Being a keeper of the home is a job I wish I had begun since we were first married, so I would have been more practiced at it before our first child arrived. Having a baby to care for certainly makes keeping the home more difficult. Part of the reason I am writing this is that staying at home just was not at all a vocation I ever saw as valuable unless there were children involved. I no longer see this as true - a wife can do so much for her husband and her household with her time - she can use her talents and skills to stretch the dollar her husband brings home, she can show hospitality to others by inviting them into her home, she will have more time to serve others outside her home (mothers with newborns, helping the sick, volunteering...and so on). A lot has changed in our culture since it was no longer popular for wives and mothers to stay at home after th 40s and 50s, and a lot of that change has NOT been for the better.
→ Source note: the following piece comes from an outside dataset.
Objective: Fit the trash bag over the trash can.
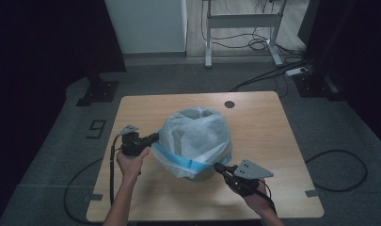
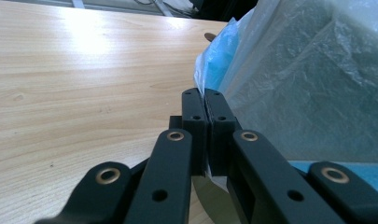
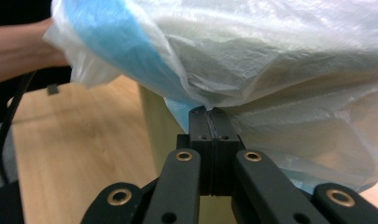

It is possible that if more wives and mothers stayed home and served their families first, that we might see a shift back to a lower divorce rate and other social problems.
After having made the transition to stay-at-home-mom, keeper of the home, and having seen how difficult it was for me to try to find a "job-description" and validity in a world that keeps implying that what I am doing isn't worth it, I sincerely hope that I can give validity to other women who see value in these same things, and to encourage them to make the leap, or continue to be diligent in their very important work as wife and mother.